Broadway Playhouse at Water Tower Place, 175 E. Chestnut, Chicago

$39.75-$69.75

(800) 775-2000; BroadwayInChicago.com

Updated: November 21, 2012 11:30AM

Full disclosure: I am among the very few people on the planet who somehow have neglected to read any of J.K. Rowling’s seven Harry Potter books or see any of the eight movies that are based on them.

But even a turtle who has slept under a rock since 1997 — when Harry Potter and the Philosopher’s Stone was first published — knows something about the orphaned boy wizard who lives among the non-magical Muggles, whose parents were killed by the evil Lord Voldemort, who attends the Hogwarts School of Witchcraft and Wizardry and whose friends include the fun-loving Ronald Weasley and the studious Hermione Granger.

So the idea of receiving the theatrical equivalent of a 70-minute speed-reading course in all things Harry Potter has its appeal. And it can now be had in the form of “Potted Potter: The Unauthorized Harry Experience — A Parody by Dan and Jeff,” the rapid-fire show at Broadway Playhouse at Chicago’s Water Tower Place.

Written and performed by two former BBC children’s television hosts — Daniel Clarkson (who plays all the characters but Harry) and Jefferson Turner (as the bespectacled wizard boy) — “Potted Potter” is a zany condensation of all seven of Rowling’s books, carried out with the help of multiple costume changes, a slew of songs and a hint of Hogwarts magic.

Clarkson was a working actor of 20 when he had his first encounter with Harry — reading the initial Potter book to his younger brother, then 10, as a bedtime story.

“I would just keep reading aloud even after he’d fallen asleep,” he said.

Turner confesses he hadn’t read any of the Potter books until his encounter with Clarkson.

“But then I read five in a week and a half, and fell instantly in love with them.”

It all started in 2005 when Clarkson was approached to create some sort of event for the midnight launch of the sixth book in the series, Harry Potter and the Half-Blood Prince.

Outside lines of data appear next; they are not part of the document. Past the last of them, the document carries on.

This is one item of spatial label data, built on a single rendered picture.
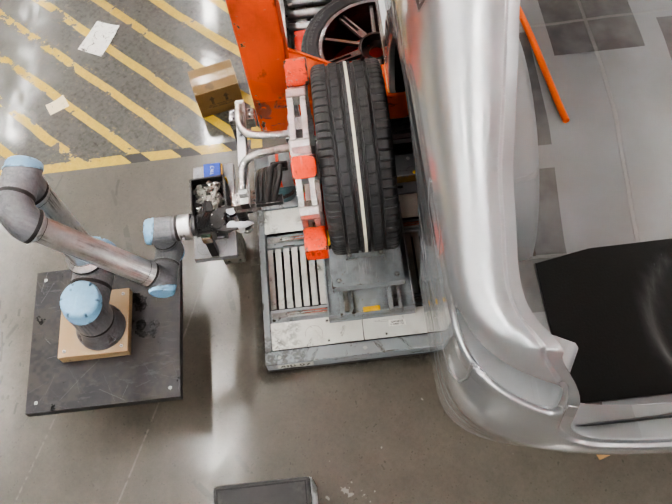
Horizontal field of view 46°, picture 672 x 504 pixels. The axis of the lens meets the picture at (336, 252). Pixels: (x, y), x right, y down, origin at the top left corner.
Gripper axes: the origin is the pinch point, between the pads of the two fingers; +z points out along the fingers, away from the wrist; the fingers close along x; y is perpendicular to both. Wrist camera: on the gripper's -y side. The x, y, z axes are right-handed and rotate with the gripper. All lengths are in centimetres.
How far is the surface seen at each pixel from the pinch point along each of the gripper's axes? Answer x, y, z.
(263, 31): -55, -28, 12
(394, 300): 10, 65, 48
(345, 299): 7, 65, 28
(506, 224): 59, -85, 67
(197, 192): -29.4, 27.3, -23.8
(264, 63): -55, -12, 10
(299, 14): -143, 57, 21
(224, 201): -23.3, 26.4, -13.1
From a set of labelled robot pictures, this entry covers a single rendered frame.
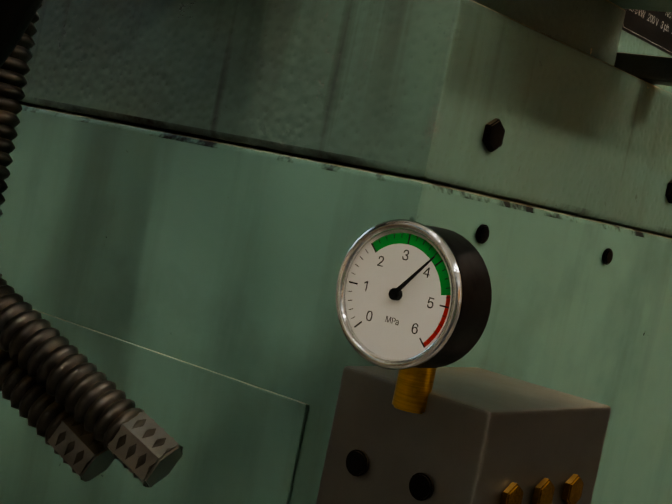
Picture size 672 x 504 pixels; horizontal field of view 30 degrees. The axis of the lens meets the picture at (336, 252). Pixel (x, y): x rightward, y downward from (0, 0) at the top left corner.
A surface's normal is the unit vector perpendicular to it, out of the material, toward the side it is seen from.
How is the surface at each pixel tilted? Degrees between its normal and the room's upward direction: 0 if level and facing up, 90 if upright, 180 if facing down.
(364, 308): 90
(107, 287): 90
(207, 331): 90
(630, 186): 90
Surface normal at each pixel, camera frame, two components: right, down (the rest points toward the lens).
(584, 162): 0.77, 0.19
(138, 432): 0.32, -0.70
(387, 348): -0.60, -0.08

“There were two competing bookstores on London’s Oxford Street at the time — a Borders and a Waterstones — and it was the [now defunct] Borders that asked me to come up with an idea. So I thought: ‘Condense the first five books into five minutes.’ ”

Clarkson also had the good luck to find Turner, who was busking in the Covent Garden area at the time.

As Turner recalled: “I was attracting the attention of about five or six Japanese tourists when this tall man with a wide grin appeared. He said he liked what I was doing and asked me to go for a drink.”

Clarkson expected 50-100 people at the store. “But there were a thousand,” he said, “and then we repeated it several times and had an amazing turnout.”

The rest is history, including a run of the ramped-up show in London’s West End that earned them an Olivier Award nomination, an Off Broadway run, and now a U.S. tour.

Asked why they thought Harry Potter had become such a global phenomenon, Turner observed: “I think it is his true Britishness, especially in the U.S. and Canada, where British things seem to be in vogue. Also, while neither of us went to a boarding school [‘My mom and dad loved me,’ Clarkson chimed in], it is very much a British tradition.”~.